_Task prompt_
Transcribe only part of the material below: the lines from the one containing "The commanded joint" through the one containing "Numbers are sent", inclusive, exactly as written.

_Data extract_
===

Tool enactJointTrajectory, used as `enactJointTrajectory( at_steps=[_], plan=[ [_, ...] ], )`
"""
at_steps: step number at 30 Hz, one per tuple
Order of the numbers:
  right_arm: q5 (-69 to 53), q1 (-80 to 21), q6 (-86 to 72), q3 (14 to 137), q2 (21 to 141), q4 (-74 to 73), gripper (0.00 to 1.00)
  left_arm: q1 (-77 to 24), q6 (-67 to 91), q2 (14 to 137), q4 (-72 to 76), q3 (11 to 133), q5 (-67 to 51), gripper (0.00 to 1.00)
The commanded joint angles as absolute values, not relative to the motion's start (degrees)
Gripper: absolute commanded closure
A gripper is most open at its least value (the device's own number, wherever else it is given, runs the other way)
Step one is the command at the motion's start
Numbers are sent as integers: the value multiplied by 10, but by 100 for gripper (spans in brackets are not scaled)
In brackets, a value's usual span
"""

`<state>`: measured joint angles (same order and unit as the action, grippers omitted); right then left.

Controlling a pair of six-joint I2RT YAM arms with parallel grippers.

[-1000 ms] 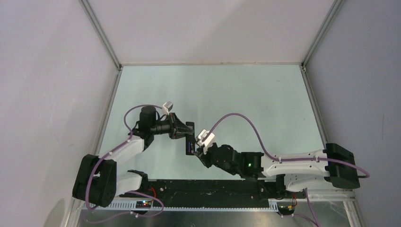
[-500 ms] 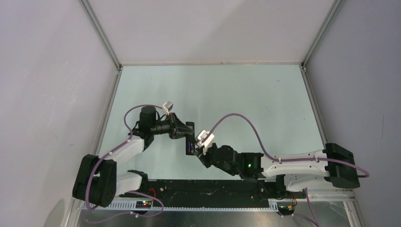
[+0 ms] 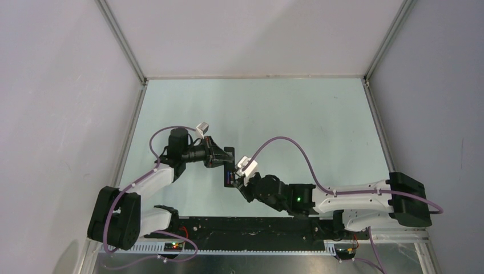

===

_Response to the task_
The commanded joint angles as absolute values, not relative to the motion's start (degrees)
Gripper: absolute commanded closure
A gripper is most open at its least value (the device's own number, wherever else it is given, runs the other way)
Step one is the command at the motion's start
Numbers are sent as integers: the value multiplied by 10, but by 100 for gripper (spans in brackets are not scaled)

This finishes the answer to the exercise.